▶ _What the task requires_
Return the following from the records below: each line, word for word, starting with the line that contains "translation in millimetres" and going on through the line that contains "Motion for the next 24", with nothing outside that range.

▶ _Data to process_
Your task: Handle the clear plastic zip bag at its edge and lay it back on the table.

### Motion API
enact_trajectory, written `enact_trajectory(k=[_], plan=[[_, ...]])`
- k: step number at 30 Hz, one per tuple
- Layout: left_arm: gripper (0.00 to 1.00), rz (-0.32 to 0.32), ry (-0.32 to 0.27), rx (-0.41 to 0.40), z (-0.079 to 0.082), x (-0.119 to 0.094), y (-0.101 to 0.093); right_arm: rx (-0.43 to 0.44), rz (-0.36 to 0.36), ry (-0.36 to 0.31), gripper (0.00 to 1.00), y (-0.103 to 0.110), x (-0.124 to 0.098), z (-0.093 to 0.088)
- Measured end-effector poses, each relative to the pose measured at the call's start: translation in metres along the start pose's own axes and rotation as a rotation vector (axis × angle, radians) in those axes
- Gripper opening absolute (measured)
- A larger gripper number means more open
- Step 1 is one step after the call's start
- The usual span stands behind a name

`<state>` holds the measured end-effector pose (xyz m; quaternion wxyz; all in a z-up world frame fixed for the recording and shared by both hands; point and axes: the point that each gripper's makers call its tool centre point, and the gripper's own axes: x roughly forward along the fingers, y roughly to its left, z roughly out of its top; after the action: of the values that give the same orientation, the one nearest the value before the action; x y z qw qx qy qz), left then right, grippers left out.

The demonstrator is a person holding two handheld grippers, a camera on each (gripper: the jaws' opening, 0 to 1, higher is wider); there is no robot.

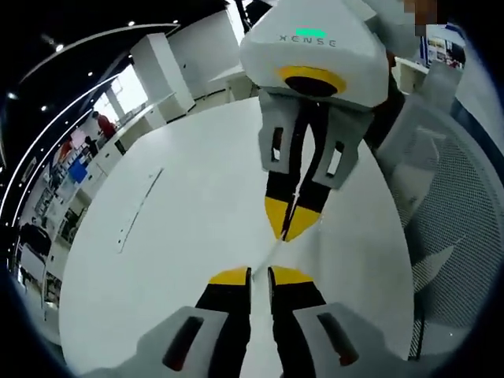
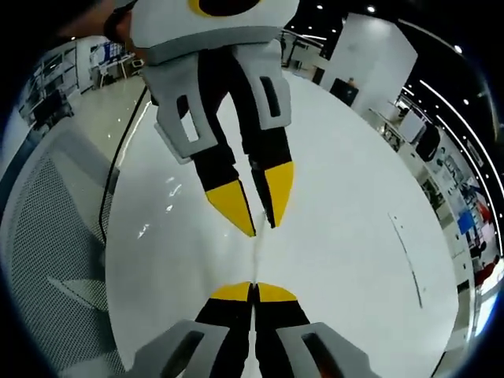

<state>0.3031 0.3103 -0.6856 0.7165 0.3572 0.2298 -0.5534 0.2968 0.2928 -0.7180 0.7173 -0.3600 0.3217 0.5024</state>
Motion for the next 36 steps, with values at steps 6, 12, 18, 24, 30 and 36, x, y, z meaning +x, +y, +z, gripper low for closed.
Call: enact_trajectory(k=[6,12,18,24,30,36], plan=[[0.0,-0.01,0.016,0.008,-0.006,0.003,-0.002,0.023,-0.009,-0.011,0.0,-0.001,-0.002,0.002],[0.0,-0.01,0.033,-0.014,-0.014,0.005,0.002,0.092,-0.026,-0.05,0.0,-0.008,-0.004,0.007],[0.0,0.004,0.028,-0.068,-0.023,0.002,0.007,0.123,-0.033,-0.08,0.0,-0.008,0.0,0.014],[0.0,0.015,0.019,-0.117,-0.03,0.0,0.003,0.124,-0.038,-0.093,0.0,-0.005,0.001,0.02],[0.0,0.018,0.027,-0.123,-0.036,-0.001,-0.001,0.127,-0.037,-0.114,0.0,-0.006,0.001,0.026],[0.02,0.025,0.043,-0.124,-0.038,-0.003,-0.005,0.11,-0.036,-0.102,0.0,-0.002,0.0,0.025]])
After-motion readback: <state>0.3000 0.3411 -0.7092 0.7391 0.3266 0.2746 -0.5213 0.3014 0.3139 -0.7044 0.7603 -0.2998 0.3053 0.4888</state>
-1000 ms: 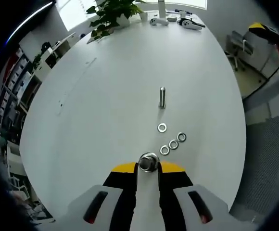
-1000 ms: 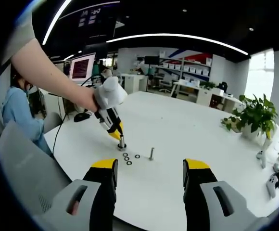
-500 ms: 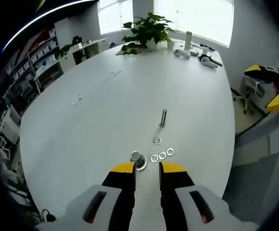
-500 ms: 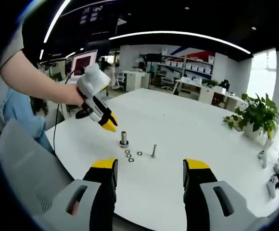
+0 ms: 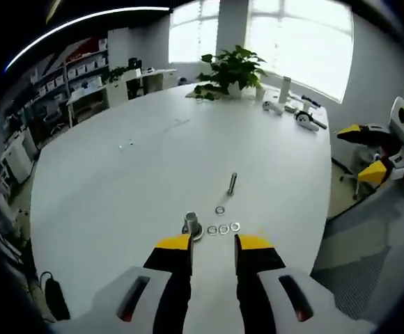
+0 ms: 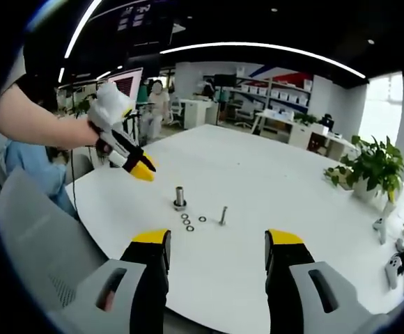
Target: Place the washer onto the threaded stud by aligning its center hole with the stud, sliding it down to the base, and recovering from edge contact or off-axis alignment until the washer reaches the visible bottom stop.
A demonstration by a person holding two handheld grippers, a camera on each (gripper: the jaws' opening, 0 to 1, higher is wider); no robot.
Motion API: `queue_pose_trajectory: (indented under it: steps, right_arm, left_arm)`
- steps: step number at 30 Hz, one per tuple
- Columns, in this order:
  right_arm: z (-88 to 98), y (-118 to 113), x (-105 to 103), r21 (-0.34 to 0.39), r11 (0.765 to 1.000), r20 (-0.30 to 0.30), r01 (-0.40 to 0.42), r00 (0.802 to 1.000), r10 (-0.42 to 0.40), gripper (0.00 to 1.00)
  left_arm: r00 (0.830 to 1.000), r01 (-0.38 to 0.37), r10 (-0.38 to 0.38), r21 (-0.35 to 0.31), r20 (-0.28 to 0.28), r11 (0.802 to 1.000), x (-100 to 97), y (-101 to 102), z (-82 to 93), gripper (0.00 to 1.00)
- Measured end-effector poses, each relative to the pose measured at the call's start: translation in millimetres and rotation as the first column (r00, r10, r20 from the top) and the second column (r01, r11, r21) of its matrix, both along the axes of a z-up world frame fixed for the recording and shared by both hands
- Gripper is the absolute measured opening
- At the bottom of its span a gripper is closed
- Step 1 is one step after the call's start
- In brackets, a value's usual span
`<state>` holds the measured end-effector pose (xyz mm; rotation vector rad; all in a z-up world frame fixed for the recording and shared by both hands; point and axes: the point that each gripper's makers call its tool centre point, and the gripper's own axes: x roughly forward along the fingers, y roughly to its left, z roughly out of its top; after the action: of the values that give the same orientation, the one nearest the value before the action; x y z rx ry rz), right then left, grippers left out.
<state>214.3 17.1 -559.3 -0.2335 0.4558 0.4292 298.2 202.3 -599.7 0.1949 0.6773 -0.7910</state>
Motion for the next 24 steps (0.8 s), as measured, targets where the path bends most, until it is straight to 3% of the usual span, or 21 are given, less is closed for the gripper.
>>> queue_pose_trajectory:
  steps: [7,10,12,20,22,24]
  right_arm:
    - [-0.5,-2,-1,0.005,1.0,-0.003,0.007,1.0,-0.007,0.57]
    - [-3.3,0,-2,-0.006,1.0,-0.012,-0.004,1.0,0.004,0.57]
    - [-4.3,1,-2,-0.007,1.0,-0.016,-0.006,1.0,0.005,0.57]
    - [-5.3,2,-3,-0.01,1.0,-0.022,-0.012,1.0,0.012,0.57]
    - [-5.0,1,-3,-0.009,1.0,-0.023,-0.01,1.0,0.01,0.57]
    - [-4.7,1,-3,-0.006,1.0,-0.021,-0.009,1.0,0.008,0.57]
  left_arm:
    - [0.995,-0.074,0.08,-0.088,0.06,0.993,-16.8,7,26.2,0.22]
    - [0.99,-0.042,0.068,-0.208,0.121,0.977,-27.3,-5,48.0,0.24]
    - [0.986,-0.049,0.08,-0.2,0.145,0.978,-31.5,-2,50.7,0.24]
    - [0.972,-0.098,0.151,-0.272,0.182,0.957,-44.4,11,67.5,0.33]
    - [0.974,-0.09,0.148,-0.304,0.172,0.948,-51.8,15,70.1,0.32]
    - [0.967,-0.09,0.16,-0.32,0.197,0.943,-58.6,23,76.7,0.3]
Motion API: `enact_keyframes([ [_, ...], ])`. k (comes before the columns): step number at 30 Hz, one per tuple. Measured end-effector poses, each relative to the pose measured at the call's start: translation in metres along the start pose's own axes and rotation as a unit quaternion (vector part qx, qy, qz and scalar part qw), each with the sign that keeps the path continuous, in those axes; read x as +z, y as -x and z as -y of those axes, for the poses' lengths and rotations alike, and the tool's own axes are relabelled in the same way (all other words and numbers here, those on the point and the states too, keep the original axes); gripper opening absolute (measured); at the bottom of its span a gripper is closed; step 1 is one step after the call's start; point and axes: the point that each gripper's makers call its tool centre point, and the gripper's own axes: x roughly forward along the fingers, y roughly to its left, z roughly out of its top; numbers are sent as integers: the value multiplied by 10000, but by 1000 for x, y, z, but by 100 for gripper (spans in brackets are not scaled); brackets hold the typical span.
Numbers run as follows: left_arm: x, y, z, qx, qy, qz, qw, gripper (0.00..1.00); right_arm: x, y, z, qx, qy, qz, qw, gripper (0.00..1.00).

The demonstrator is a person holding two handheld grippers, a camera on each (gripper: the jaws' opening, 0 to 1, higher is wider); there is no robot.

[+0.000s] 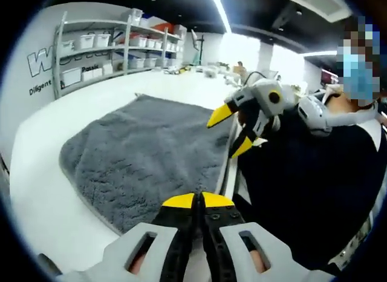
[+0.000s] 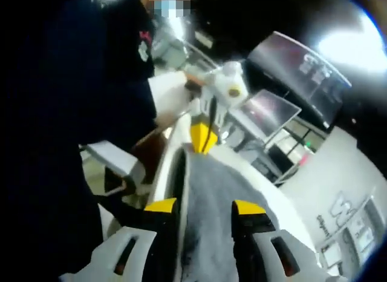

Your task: Open the folded towel by lifting each exposed corner and separating the folded layers until the towel lies flat within the target outline without major curled edges

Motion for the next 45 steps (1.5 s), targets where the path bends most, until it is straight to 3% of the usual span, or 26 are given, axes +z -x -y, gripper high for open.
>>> enact_keyframes([
  [6, 2, 5, -2, -22, -23, 104, 9999, 2, 6, -22, 9, -471, 467, -46, 9978, 33],
  [14, 5, 8, -2, -49, -61, 234, 9997, 2, 10, -39, 11, -617, 828, -171, 9945, 28],
  [18, 5, 6, -2, -69, -45, 201, 9998, 2, 20, -49, 15, -748, 1365, -168, 9877, 22],
  [23, 6, 6, -2, -118, -59, 196, 9997, 2, 20, -59, 13, -747, 1482, -274, 9857, 21],
  [28, 6, 7, -4, -128, -62, 214, 9997, 2, 19, -67, 17, -927, 1739, -412, 9795, 11],
  [35, 6, 3, -2, -157, -94, 216, 9996, 2, 14, -70, 15, -915, 1716, -490, 9797, 0],
  [40, 14, 3, -3, -44, -769, 440, 9961, 3, 18, -66, 19, -1037, 1444, -460, 9830, 0],
  [42, 14, 4, 0, -88, -722, 446, 9964, 4, 20, -63, 22, -1084, 1396, -419, 9834, 0],
  [45, 20, 7, -6, 139, -1115, 584, 9920, 13, 23, -60, 23, -1107, 1210, -366, 9858, 0],
])
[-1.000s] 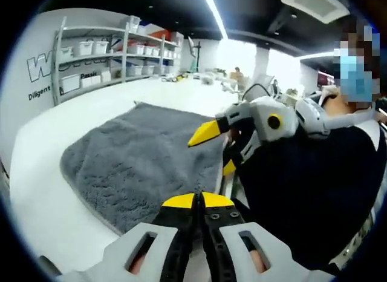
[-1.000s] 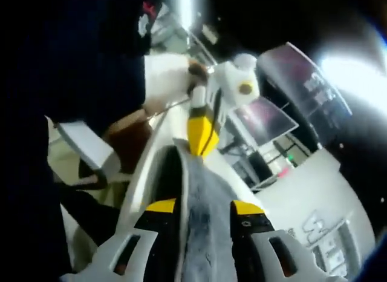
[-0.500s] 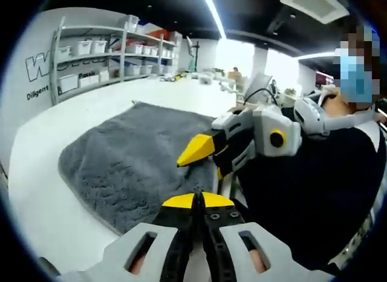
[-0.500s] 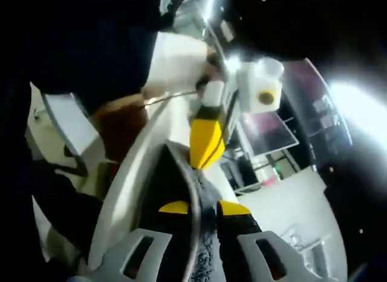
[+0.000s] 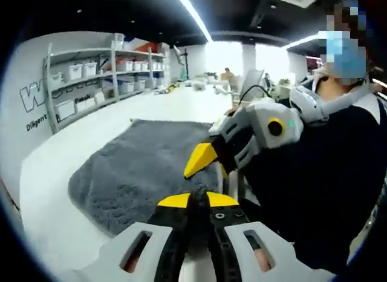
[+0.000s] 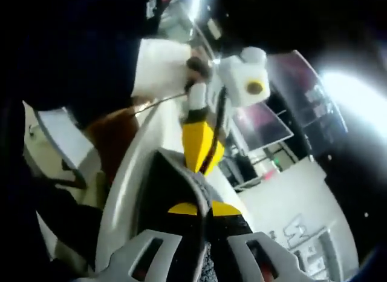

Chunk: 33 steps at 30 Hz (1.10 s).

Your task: Open the folded towel by lifting each exposed corner and separating the folded layers until the towel lies flat within the target outline without major curled edges

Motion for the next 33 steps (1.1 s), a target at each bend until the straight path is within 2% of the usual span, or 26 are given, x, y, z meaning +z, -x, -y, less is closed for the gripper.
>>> enact_keyframes([
  [2, 8, 3, -2, 225, -564, 204, 9979, 20, 1, 1, 1, 47, -289, -3, 9996, 0],
  [6, 10, 7, 10, 220, -865, 276, 9956, 31, 2, 2, 3, 118, -769, 24, 9970, 0],
  [9, 17, 9, 13, 309, -1247, 408, 9909, 37, 2, 2, 6, 234, -1382, 63, 9901, 0],
  [10, 18, 9, 14, 377, -1307, 388, 9900, 40, 2, 2, 7, 293, -1823, 75, 9828, 0],
  [12, 19, 5, 15, 380, -1327, 306, 9900, 46, 1, 1, 11, 340, -2234, 82, 9741, 0],
  [13, 19, 3, 16, 367, -1342, 274, 9899, 48, 2, 1, 13, 356, -2359, 98, 9711, 0],
  [15, 17, 1, 15, 347, -1379, 218, 9896, 50, 3, 1, 20, 369, -2816, 181, 9586, 0],
  [17, 14, -3, 10, 391, -1548, 118, 9871, 52, 4, 3, 29, 278, -3017, 310, 9525, 0],
  [19, 13, -6, 6, 477, -1564, 59, 9865, 54, 5, 4, 34, 334, -3381, 393, 9397, 0],
  [22, 10, -10, -5, 623, -1586, -38, 9854, 54, 5, 7, 41, 446, -4013, 571, 9131, 0],
  [24, 7, -12, -11, 680, -1642, -105, 9840, 53, 4, 8, 44, 484, -4245, 645, 9018, 0],
  [25, 2, -13, -16, 736, -1639, -241, 9834, 53, 3, 8, 46, 500, -4317, 676, 8981, 0],
  [26, 0, -13, -20, 773, -1635, -292, 9831, 52, 4, 10, 47, 577, -4486, 794, 8883, 0],
  [28, -1, -12, -24, 841, -1675, -304, 9818, 50, 2, 12, 48, 627, -4730, 849, 8747, 0],
  [30, 1, -11, -32, 1040, -1840, -321, 9769, 45, 0, 16, 53, 622, -4967, 953, 8604, 0],
  [31, 5, -8, -38, 1183, -2021, -274, 9718, 42, 1, 17, 53, 676, -5121, 1017, 8502, 0],
  [32, 8, -8, -41, 1274, -2106, -231, 9690, 39, 1, 17, 54, 694, -5176, 1040, 8465, 0],
  [33, 13, -6, -44, 1388, -2254, -171, 9642, 35, -2, 18, 58, 703, -5361, 1096, 8340, 0],
])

▶ _Answer section_
- Measured end-effector poses, each relative to the pose measured at the call's start: translation in millimetres and rotation as the first column (r00, r10, r20 from the top) and the second column (r01, r11, r21) of its matrix, both along the axes of a z-up world frame fixed for the recording and shared by both hands
- Gripper is the absolute measured opening
- At the bottom of its span a gripper is closed
- Step 1 is one step after the call's start
- In brackets, a value's usual span
`<state>` holds the measured end-effector pose (xyz mm; rotation vector rad; all in a z-up world frame fixed for the recording and shared by both hands; point and axes: the point that each gripper's makers call its tool centre point, and the gripper's own axes: x roughly forward along the fingers, y roughly to its left, z roughly out of its top; after the action: of the values that give the same orientation, the one nearest the value before the action; x y z rx ry rz), right then left, grippers left out.
<state>214.3 17.1 -559.3 -0.2335 0.4558 0.4292 298.2 202.3 -599.7 0.1949 0.6773 -0.7910</state>
Motion for the next 24 steps (0.8 s), as measured, targets where the path bends most, until it is straight to 3% of the usual span, or 21 are given, less is closed for the gripper.

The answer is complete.